Note that NILFS makes old, crappy SSDs scream. Also, the article makes NILFS look good by comparing it to old filesystems, not COW-tree filesystems that are the current state of the art. NILFS may have merit, but this article doesn't demonstrate that in an honest way.
One of the most noticeable features of NILFS is that it can “continuously and automatically save instantaneous states of the file system without interrupting service”. NILFS refers to these as checkpoints. In contrast, other file systems such as ZFS, can provide snapshots but they have to suspend operation to perform the snapshot operation. NILFS doesn’t have to do this. The snapshots (checkpoints) are part of the file system design itself.
Pardon my ignorance of SSDs and how they work, but aren't seek times supposed to be low or negligible? Isn't a log-structured FS optimised for a disk with high seek time?
I guess my questions boil down to:
1. Why is this approach fast on an SSD? Wouldn't the performance boost be more noticeable on a spinning disk?
2. Shouldn't someone try to make an FS optimised for SSD characteristics? Have someone already done this?
Isn't a log-structured FS optimised for a disk with high seek time?
Sort of. It makes writes sequential (and thus fast) and reads nearly random (and thus slow).
Why is this approach fast on an SSD? Wouldn't the performance boost be more noticeable on a spinning disk?
Old, crappy SSDs have very slow random writes (which is like seeking), so log structuring increases write performance by orders of magnitude. Since random and sequential reads are equally fast on SSDs, the randomized layout doesn't hurt read performance as it does on disks.
Shouldn't someone try to make an FS optimised for SSD characteristics?
If the characteristics are different for every SSD model, no. Recent SSDs are becoming insensitive to access pattern, so the correct "optimization" is probably to perform no optimizations other than trim.
I suspect, without being certain, that recent SSDs are doing this by implementing something like a log-structured filesystem in a translation layer. I also suspect that this is something that's better done in your OS kernel than in your SSD controller, because it has better information to work with.
The correct optimization would be one to minimize wearing out the disk. Essentially, something that would move hot data out from blocks that are in danger of being worn out.
While a speed boost is great and all, don't you have the added concern of making sure your blocks don't wear out on an SSD? Because log structured file systems commit metadata and data in large sequential writes to the hard drive, they have background processes that constantly move data around to prevent massive fragmentation from files that are later deleted. It seems like there would just be too much writing going on if what you want is a long-lasting SSD.

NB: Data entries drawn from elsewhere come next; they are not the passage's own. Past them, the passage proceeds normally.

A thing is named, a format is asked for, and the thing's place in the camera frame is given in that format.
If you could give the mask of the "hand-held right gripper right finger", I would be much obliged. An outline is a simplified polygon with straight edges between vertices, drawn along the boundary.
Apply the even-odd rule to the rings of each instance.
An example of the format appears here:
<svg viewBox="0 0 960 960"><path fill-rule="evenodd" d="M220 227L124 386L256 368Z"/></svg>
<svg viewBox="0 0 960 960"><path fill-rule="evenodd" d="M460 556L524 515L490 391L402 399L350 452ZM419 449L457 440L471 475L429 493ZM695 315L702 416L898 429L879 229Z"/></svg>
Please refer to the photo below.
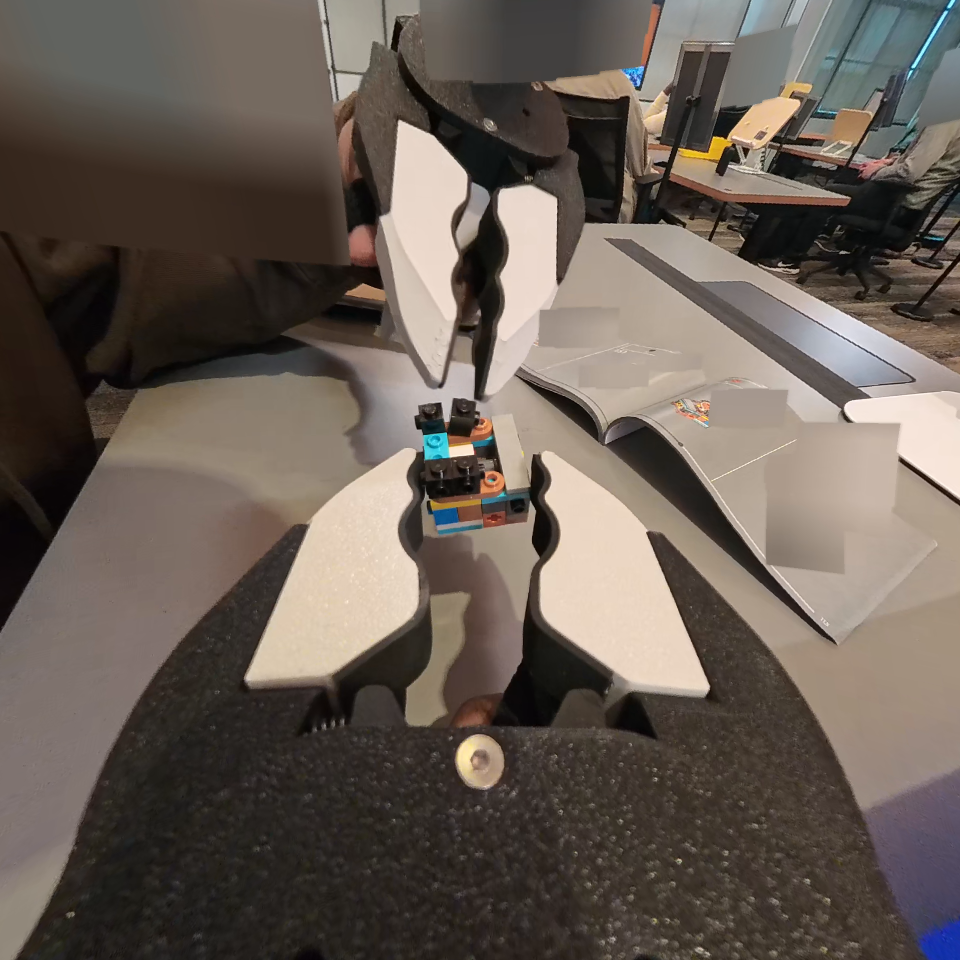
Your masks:
<svg viewBox="0 0 960 960"><path fill-rule="evenodd" d="M651 730L711 685L644 524L556 453L534 456L529 723Z"/></svg>

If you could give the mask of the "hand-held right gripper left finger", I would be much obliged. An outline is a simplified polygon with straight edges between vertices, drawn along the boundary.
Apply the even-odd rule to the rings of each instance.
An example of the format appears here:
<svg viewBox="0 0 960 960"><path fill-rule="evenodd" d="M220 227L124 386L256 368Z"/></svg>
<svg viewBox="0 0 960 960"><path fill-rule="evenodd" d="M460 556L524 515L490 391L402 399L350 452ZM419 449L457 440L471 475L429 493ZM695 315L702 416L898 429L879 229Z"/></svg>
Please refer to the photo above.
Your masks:
<svg viewBox="0 0 960 960"><path fill-rule="evenodd" d="M426 577L404 524L421 519L399 450L332 496L309 521L246 668L249 690L344 681L427 612Z"/></svg>

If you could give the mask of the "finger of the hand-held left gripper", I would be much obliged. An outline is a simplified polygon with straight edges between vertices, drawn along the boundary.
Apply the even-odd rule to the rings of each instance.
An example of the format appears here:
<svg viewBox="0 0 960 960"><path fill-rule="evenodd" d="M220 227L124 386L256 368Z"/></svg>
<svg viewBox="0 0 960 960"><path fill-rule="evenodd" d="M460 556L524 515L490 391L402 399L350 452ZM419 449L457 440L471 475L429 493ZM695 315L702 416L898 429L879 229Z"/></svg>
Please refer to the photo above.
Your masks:
<svg viewBox="0 0 960 960"><path fill-rule="evenodd" d="M498 189L476 253L484 271L473 343L474 396L489 400L522 366L558 289L558 200L532 183Z"/></svg>
<svg viewBox="0 0 960 960"><path fill-rule="evenodd" d="M467 171L431 132L398 121L390 208L375 251L396 335L424 383L447 379L458 327L455 228L470 195Z"/></svg>

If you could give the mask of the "multicoloured toy brick model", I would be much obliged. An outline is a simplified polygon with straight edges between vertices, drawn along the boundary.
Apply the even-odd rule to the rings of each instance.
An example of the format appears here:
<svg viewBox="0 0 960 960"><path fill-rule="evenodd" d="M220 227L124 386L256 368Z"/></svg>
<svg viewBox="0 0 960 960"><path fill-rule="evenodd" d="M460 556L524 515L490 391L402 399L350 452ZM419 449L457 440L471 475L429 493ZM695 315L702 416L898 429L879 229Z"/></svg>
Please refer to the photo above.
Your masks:
<svg viewBox="0 0 960 960"><path fill-rule="evenodd" d="M447 432L450 411L441 402L418 406L422 437L419 482L439 536L527 522L531 468L511 414L481 414L469 439Z"/></svg>

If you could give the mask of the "grey desk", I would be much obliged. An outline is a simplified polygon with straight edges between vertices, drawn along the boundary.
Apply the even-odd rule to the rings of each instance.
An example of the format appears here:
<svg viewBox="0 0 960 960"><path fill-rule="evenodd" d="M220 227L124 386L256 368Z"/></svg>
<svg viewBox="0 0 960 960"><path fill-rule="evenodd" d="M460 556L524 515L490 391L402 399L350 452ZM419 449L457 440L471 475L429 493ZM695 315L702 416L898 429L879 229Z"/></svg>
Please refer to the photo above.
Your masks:
<svg viewBox="0 0 960 960"><path fill-rule="evenodd" d="M750 694L651 705L657 738L298 734L241 689L296 526L415 438L402 352L284 344L138 392L2 631L2 957L894 958L958 918L958 505L841 644L653 431L605 446L513 378L549 450L654 531L700 650Z"/></svg>

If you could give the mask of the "black mesh office chair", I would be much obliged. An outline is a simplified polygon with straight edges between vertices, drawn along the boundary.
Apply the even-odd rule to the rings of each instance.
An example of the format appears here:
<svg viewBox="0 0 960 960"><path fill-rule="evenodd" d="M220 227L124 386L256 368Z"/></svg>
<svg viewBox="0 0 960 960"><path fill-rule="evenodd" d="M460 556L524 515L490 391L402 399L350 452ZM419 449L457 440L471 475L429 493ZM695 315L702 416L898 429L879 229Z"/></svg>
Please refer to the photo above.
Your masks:
<svg viewBox="0 0 960 960"><path fill-rule="evenodd" d="M566 116L570 149L588 222L636 224L647 221L654 188L663 173L652 165L646 135L630 139L633 98L595 98L558 92Z"/></svg>

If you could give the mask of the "grey instruction booklet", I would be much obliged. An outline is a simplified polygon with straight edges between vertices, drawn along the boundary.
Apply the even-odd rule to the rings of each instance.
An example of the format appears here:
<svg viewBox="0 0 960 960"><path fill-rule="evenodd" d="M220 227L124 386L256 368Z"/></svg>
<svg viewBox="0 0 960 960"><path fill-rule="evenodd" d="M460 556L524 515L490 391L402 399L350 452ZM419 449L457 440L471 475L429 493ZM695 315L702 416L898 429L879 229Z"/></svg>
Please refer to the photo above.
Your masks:
<svg viewBox="0 0 960 960"><path fill-rule="evenodd" d="M826 419L811 386L704 310L676 318L554 307L519 373L578 403L601 443L654 431L750 554L834 642L872 616L938 544L895 510L884 435Z"/></svg>

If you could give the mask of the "grey monitor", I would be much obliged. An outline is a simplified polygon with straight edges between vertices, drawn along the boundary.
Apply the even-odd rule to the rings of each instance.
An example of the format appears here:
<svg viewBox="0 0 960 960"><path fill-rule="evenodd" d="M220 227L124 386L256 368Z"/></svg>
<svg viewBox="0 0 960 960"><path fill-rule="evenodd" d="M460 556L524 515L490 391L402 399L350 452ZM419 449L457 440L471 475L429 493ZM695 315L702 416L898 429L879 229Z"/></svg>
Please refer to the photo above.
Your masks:
<svg viewBox="0 0 960 960"><path fill-rule="evenodd" d="M697 152L709 150L721 109L733 41L685 40L680 45L674 83L659 143Z"/></svg>

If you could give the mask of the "wood-edged office table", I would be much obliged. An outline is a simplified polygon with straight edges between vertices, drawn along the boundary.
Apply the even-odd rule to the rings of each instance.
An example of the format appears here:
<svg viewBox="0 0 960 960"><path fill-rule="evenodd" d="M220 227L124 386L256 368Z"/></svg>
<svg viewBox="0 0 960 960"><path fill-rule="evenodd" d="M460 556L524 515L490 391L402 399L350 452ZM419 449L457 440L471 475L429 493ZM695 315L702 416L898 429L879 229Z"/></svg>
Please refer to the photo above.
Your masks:
<svg viewBox="0 0 960 960"><path fill-rule="evenodd" d="M838 210L850 199L835 191L811 186L775 174L748 173L732 164L725 174L717 174L717 163L702 158L678 155L670 170L669 181L720 205L762 208L816 208Z"/></svg>

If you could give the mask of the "wooden laptop stand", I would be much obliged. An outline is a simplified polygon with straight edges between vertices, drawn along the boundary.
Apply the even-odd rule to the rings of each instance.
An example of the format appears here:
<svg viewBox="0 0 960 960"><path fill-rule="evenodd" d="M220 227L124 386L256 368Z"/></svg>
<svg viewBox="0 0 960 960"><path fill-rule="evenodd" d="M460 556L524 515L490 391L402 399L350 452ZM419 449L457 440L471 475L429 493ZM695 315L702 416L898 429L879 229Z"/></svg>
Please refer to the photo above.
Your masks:
<svg viewBox="0 0 960 960"><path fill-rule="evenodd" d="M754 104L733 127L728 140L729 163L759 170L772 139L794 118L802 102L794 97L774 97Z"/></svg>

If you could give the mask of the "black swivel chair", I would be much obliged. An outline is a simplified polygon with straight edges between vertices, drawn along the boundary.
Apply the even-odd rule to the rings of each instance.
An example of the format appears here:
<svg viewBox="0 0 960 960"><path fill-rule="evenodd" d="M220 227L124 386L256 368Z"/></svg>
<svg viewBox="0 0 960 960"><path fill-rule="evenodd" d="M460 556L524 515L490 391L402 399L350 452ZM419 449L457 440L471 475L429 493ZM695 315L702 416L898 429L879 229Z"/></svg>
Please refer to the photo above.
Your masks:
<svg viewBox="0 0 960 960"><path fill-rule="evenodd" d="M908 207L904 198L910 192L909 185L882 181L870 184L872 191L882 202L882 210L865 216L845 213L836 218L839 228L838 248L816 255L806 255L800 262L796 282L804 285L824 272L838 277L855 276L860 289L854 294L858 302L865 301L871 293L872 279L880 280L877 291L890 291L892 277L875 264L880 256L901 254L911 246L935 206L938 195L928 198L925 206Z"/></svg>

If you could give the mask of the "person's brown jacket torso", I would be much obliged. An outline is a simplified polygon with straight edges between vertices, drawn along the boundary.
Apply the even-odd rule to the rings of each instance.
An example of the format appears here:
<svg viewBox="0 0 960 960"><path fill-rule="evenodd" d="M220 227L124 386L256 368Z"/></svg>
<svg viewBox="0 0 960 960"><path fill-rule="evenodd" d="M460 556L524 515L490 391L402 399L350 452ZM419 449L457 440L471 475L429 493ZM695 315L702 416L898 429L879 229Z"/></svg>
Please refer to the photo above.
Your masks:
<svg viewBox="0 0 960 960"><path fill-rule="evenodd" d="M1 622L96 463L85 397L47 320L2 309Z"/></svg>

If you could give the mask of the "white tray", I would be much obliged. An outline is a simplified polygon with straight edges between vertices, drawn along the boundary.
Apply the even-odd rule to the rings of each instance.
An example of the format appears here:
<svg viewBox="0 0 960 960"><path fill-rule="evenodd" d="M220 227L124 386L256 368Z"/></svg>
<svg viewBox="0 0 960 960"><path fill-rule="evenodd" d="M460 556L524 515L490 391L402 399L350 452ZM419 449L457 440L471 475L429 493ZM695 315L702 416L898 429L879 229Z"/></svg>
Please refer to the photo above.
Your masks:
<svg viewBox="0 0 960 960"><path fill-rule="evenodd" d="M854 424L897 425L898 458L930 484L959 501L959 393L939 390L846 402Z"/></svg>

They do mention in the article that it would be a bad idea to use NILFS on your root partition because of heavy traffic, so lets say I decide to use it on a volume where I store all my media (where I pretty much write once, read a lot, and never delete). Now, a) why would I use an SSD for this given that they're so much more expensive and b) wouldn't I get comparable performance using an HDD here since my files will be laid out pretty much sequentially given my workload? Doesn't the same apply to companies storing mounds of data? Where is the middle ground where I would want to use NILFS on an SSD? One where I a) won't be sending enough write traffic to my drive to wear out my SSD too quickly and b) will be reading a lot of random blocks?
What am I missing? I see the merits in using NILFS, but I just don't see the purpose in comparing its performance against other filesystems on SSD's.
Log structured fs (including gc, checkpointing, wear-leveling) has been quite prevalent in the embedded linux world for several years already e.g. jffs2 / yaffs / logfs / ubifs etc.
(Of course these typically target raw NAND flash via MTD / UBI layer, so typically aren't directly suited to the SSD block device abstraction)
"How would you implement a swap on such a filesystem? You couldn't, could you?"
The days of "swap" are numbered. The future is a smart memory hierarchy that uses knowledge about size/speed tradeoffs to make smart decisions about where to store things, but that won't look much like "swap".
Even with SSDs, it has become very unusual for "the system is currently swapping" to mean anything other than "the system's performance characteristics just became completely unacceptable". I stopped using a swap partition somewhere around 512MB to 1GB, and now my laptop that I didn't even try to max out the memory on shipped with 4GB. I can't hardly even fill up the cached buffers in 4GB in any reasonable period of time.
(Please note the difference between "very unusual" and "never". In fact, I can cite a server in my care that benefits from using a bit of swap. But that server is the exception, not the rule.)
We'll still have swap as long as CPUs support virtual memory. Nothing beats using a dumb programming language and process model, and without explicitly deciding anything, being able to scale past physical memory until your working set just barely fits.
Further, there may be some performance benefit to swapping idle process memory to make room for more buffer cache.
It's true that for interactive use (especially a laptop with spun-down drives), you may be happy without swap. But I don't see the facility being mothballed.
How would you implement a swap on such a filesystem? You couldn't, could you?
I guess that's mostly a non-issue, as on Linux you usually don't use a swap file but a whole volume. There is support for using files, but you only use it as a last resort. Let's face it, if you know how to set up NILFS2 then you're probably able to create a swap partition.